Where Are The Markets Likely To Go From Here?

Money, and having enough coming in every month to pay our bills is critical to our sense of well being.

Right now there’s a lot of turmoil and confusion across the global economic spectrum and many of us are getting anxious about how this is all going to play out.

What follows is yet another attempt to express my belief that a significant economic slowdown is coming. I just have no idea how deep it will be and when it will appear in our faces. Just that it will.

Over the years, I’ve subscribed to various financial companies whose periodic reports are both timely and insightful. One of them is Guggenheim Investments.

Scott Minerd is their Chairman of Investments and Global Chief Investment Officer. I recall having heard and met Scott on several occasions some 20-30 years ago at various conferences. He was not with Guggenheim in those days but he left an impression on me.

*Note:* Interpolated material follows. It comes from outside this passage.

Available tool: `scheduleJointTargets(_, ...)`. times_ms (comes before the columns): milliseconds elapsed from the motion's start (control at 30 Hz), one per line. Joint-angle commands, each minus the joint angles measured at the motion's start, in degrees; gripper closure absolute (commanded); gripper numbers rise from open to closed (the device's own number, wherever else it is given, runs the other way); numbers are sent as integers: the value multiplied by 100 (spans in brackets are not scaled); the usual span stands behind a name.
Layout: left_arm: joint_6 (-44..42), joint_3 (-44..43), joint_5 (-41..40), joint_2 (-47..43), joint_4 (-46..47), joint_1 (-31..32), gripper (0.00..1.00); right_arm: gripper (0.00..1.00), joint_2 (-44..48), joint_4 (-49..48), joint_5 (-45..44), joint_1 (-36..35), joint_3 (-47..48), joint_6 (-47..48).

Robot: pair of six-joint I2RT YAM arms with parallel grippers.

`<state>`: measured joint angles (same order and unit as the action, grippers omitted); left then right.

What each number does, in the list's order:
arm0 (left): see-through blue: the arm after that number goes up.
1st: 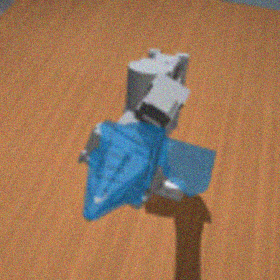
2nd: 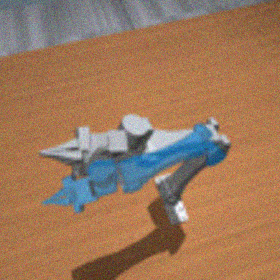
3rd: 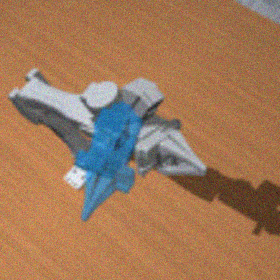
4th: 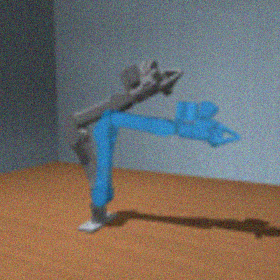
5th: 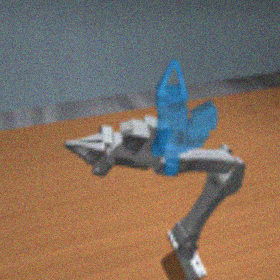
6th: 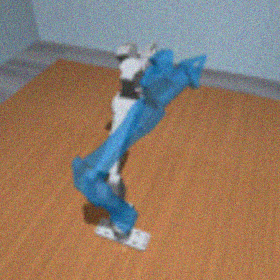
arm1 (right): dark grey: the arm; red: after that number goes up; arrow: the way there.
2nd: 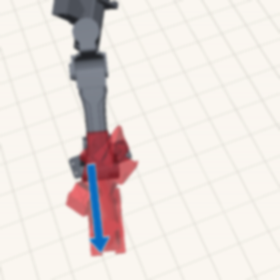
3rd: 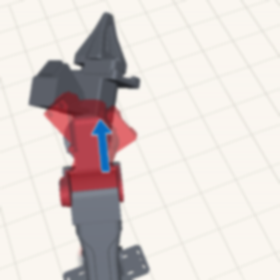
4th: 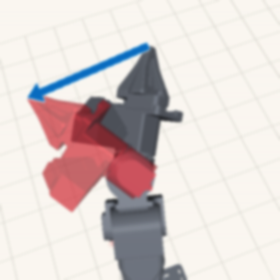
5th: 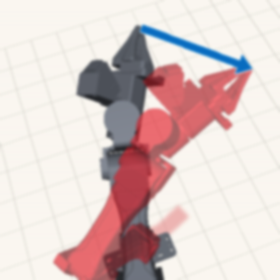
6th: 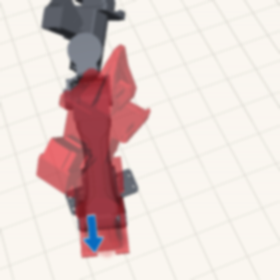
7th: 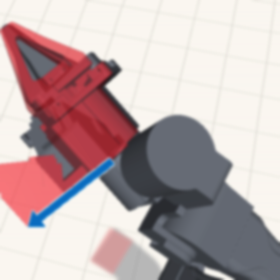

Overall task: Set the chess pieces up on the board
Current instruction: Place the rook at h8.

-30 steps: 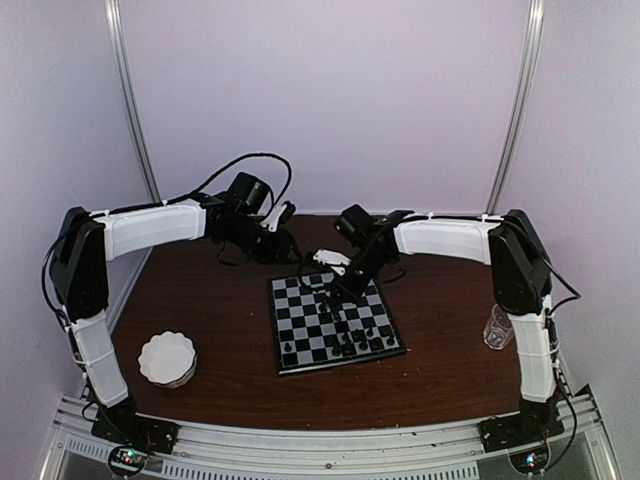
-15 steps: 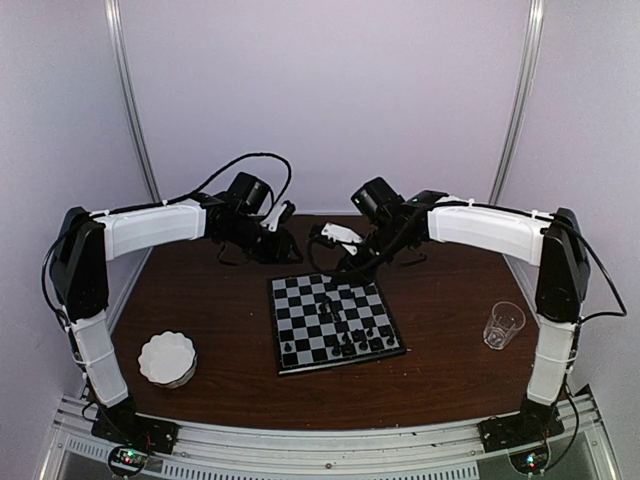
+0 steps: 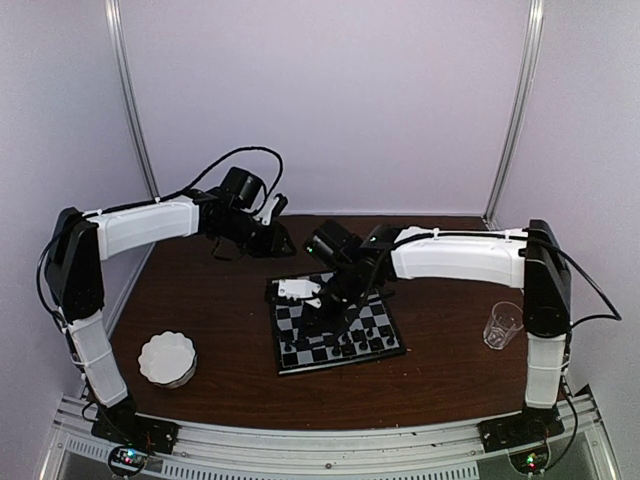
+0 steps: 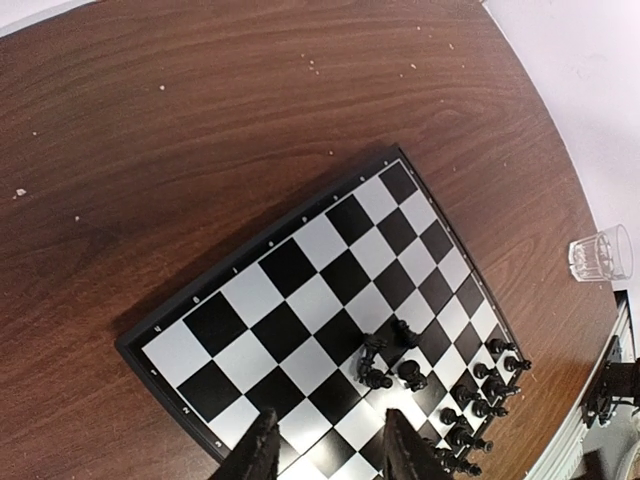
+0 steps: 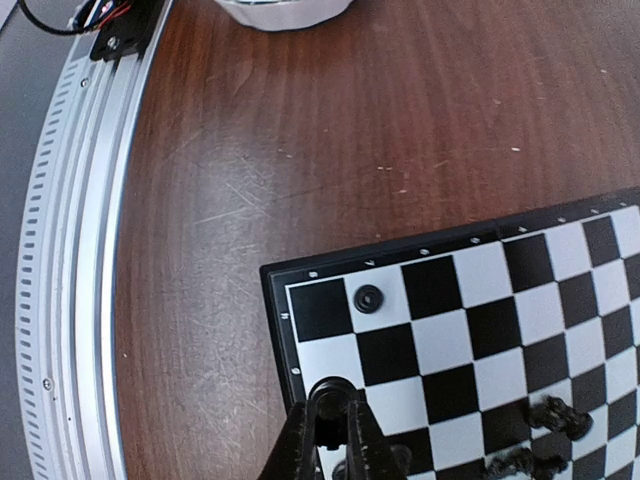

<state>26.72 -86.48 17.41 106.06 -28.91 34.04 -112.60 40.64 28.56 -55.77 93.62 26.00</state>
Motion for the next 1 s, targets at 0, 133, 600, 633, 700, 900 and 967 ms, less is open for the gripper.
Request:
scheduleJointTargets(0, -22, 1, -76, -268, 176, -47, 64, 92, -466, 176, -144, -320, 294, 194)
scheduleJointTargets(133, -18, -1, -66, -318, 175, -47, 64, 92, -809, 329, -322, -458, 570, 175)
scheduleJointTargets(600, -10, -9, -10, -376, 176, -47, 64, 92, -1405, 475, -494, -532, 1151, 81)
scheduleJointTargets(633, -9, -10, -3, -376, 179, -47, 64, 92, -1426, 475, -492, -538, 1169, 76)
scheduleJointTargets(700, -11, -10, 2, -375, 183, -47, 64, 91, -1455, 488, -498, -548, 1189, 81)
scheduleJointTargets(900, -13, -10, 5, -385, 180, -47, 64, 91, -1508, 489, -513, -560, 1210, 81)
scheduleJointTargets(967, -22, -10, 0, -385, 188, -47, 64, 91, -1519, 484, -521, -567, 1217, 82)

Today, Guggenheim is a very significant player in the world of money.

Guggenheims’ most recent quarterly report has this headline: Looking Past the Liquidity-Driven Rally. Here is a key takeaway from the Fixed-Income Outlook report dated August 21, 2019:

  • We do not think the current rally in risk assets is sustainable. Earnings have weakened, and although some corporations have focused on de-leveraging, average leverage multiples for the index remain near historical highs.

The report itself if pretty technical, full of financial jargon that’s hard to understand if you’re not from that world. I’ve put a link below to a report article if you want to read it. My takeaway is we are moving toward a period where short term interest rates are negative. That has huge economic implications, few of them good.

Negative interest rates happen when the lender gets paid back less than what was loaned. Right now and for centuries, you and I, or corporate America, or cities and municipalities, have placed our money in banks and they’ve paid us interest for the use of our money.

With negative interest rates, we get to pay them for holding our money. It’s happening right now in the banking systems of Japan, Germany, France and other European countries. Keep in mind that our beloved President, Donald Trump, is pushing hard for the Fed to further reduce interest rates. His apparent logic is political in that it might keep the US economy from crashing before the 2020 election. Or it may come crashing down before then. In my opinion, the chances of no crash are slim and none.

This is unlikely to end well for you and me. The tax cut which was supposed to give consumers like you and me more money to spend, has instead cost us almost $100 billion. Corporations who got most of the tax breaks were supposed to use that money to invest in new things. Hasn’t happened. Apple, for example, is sitting on $245 billion in cash. How come they’re not investing it, buying more companies, or putting it to work somewhere?

Before any of this gets better for you and me, it will probably get much uglier. Meanwhile the global economy is slowing and there are multiple examples of a slowing economy here in the US.